Dans le trouble et la perplexité où vous êtes, charmante Ursule, prête à prendre un parti définitif, je pense que peut-être vous pourriez vous trouver arrêtée par des considérations qui, s’opposant à vos goûts, ne feraient que vous tourmenter, sans vous empêcher de les satisfaire enfin. Mais quelle satisfaction que celle empoisonnée par le remords!… Je me crois donc obligé, à tout événement, de vous aplanir les difficultés, et en véritable ami, de vous ôter les épines qui entourent la rose du plaisir, en quelque endroit qu’elle croisse.

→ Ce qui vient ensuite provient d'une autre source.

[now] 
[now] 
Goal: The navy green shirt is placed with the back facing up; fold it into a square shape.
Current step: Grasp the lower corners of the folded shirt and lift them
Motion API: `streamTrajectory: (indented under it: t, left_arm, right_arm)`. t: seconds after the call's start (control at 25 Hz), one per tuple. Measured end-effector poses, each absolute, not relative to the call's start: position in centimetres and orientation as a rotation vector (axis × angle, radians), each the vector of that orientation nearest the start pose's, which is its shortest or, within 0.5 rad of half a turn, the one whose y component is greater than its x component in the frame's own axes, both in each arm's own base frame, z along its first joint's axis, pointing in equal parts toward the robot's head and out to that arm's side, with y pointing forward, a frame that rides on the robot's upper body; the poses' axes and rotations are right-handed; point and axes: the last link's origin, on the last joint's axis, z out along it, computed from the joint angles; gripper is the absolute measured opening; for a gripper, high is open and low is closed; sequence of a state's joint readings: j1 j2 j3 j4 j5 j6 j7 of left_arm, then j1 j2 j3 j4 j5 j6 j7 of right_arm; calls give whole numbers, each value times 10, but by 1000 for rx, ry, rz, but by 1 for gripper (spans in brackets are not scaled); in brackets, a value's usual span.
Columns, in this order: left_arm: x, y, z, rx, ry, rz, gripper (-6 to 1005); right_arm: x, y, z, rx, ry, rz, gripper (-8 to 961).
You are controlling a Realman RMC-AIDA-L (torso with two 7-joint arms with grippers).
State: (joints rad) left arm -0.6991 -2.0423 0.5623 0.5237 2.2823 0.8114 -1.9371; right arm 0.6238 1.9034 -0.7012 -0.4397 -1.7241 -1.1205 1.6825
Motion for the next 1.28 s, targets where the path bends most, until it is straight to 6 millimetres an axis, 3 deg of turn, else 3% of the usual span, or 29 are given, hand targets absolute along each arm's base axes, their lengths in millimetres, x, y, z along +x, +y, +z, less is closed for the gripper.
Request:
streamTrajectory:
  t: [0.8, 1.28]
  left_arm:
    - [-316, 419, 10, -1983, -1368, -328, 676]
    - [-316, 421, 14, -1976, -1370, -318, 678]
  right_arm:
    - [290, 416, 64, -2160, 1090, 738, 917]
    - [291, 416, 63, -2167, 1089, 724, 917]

Si vous devenez marquise, mes leçons vous serviront, pour vous venger des immanquables infidélités de votre mari: si vous ne l’êtes pas, et que vos intentions vous portent, soit à mener une vie libre, soit à vous choisir un beau jeune homme pour mari, ce que je me propose de vous dire dans cette, lettre vous tranquillisera, en vous mettant d’accord avec vous-même; ce qui de tous les avantages est le plus précieux.

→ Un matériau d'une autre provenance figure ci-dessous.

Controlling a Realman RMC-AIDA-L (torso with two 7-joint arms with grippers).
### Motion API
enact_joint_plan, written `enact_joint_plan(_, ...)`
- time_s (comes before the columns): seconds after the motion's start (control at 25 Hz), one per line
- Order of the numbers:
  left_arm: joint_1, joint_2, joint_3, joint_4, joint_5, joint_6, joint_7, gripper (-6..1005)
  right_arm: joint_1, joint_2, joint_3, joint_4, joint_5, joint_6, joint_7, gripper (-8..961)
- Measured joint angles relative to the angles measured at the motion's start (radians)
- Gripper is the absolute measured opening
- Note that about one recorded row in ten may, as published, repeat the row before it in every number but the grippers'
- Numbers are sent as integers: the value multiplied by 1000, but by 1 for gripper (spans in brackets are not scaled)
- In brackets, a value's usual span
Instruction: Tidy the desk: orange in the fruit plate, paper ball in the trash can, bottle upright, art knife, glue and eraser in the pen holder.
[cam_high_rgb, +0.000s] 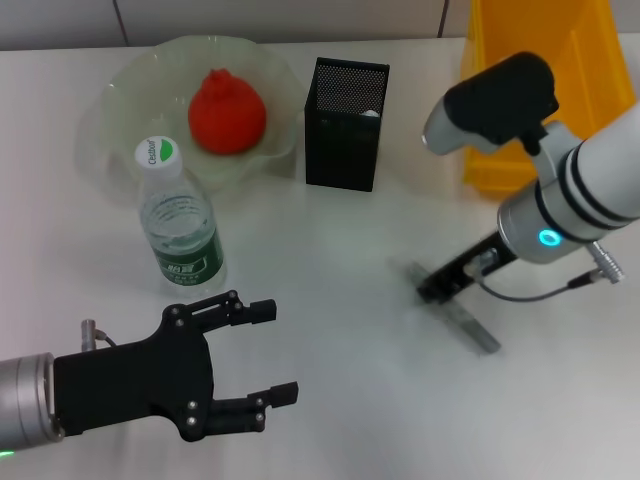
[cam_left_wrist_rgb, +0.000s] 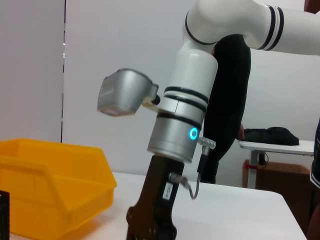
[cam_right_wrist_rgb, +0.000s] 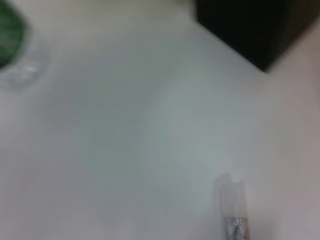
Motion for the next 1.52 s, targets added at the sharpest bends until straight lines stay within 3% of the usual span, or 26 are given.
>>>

La question que je vais examiner dans cette lettre est ce qu’on doit aux convenances, et même à ce qu’on nomme la pudeur, dans votre sexe.
Rien de si futile, dans le vrai, que la convenance, si importante aux yeux des sots. Définissons-la: on nomme convenance tout ce qui donne à nos actions un vernis qui les rend agréables aux autres, et fait qu’elles ne choquent en rien leurs idées, leurs préjugés, l’usage, etc. Ainsi votre mariage avec le marquis est très convenable pour vos parents et pour vos amis, qui ne voient dans cette alliance que les avantages qu’ils tireront de votre illustration: soyez heureuse ou malheureuse, c’est ce qui leur importe peu; cela n’influe en rien sur la convenance de ce mariage à leurs yeux. Pour la famille du marquis, le même mariage n’est pas dans la convenance; au contraire! Et si on venait à le contracter, ce ne serait qu’à raison de la convenance de l’enfant; mais s’il n’existait plus, toute convenance cesserait aux yeux de cette famille, et il n’y faudrait plus songer.
Après l’espoir que vous avez eu d’être marquise, toute autre alliance paraîtra hors de convenance à vos parents: et si par exemple, vous aimiez un beau jeune homme, peu fortuné, il est certain qu’ils s’opposeraient de tout leur pouvoir au dessein que vous formeriez de l’épouser; vous essuieriez à cet égard tant de tracasseries, que le plus sûr pour votre repos serait d’y renoncer. J’abandonne donc ici également les deux hypothèses de votre mariage avec le marquis, et avec un jeune amant, que vous prendriez sans fortune par inclination. Un pareil mari, à qui sa femme a fait un sort, pour l’ordinaire, est un dissipateur, qui la réduit bientôt à la misère: ce qui a sa cause non seulement dans le moral, mais dans le physique même; un homme regardant comme mal méritée la fortune, et comme mal acquis le bien qu’il tient de sa femme.
Mais j’ai une autre hypothèse favorite. C’est celle que vous resterez libre, comme vous avez commence; que vous vivrez heureuse, et faisant des heureux, qui vous paieront leurs plaisirs, en satisfaisant tous vos caprices. Le sort d’une souveraine est moins agréable que celui d’une pareille femme; elle est souveraine elle-même, et avec votre beauté, elle peut aller… à tout. En admettant cette hypothèse, que je désire qui soit la vôtre, tant pour votre avantage que pour celui de votre frère, il faut vous mettre à l’abri des préjugés de cette éducation mesquine si fatale à Edmond jusqu’à ce jour, et qui m’a donné tant de peine! De toutes les chimères de vertus auxquelles vous m’avez paru le plus attachée, jusqu’à ce jour, les deux principales ont été la pudeur et la pudicité. Ce sont aussi ces deux fantômes que je veux chasser, et bannir si loin de vous, qu’ils ne reviennent, jamais.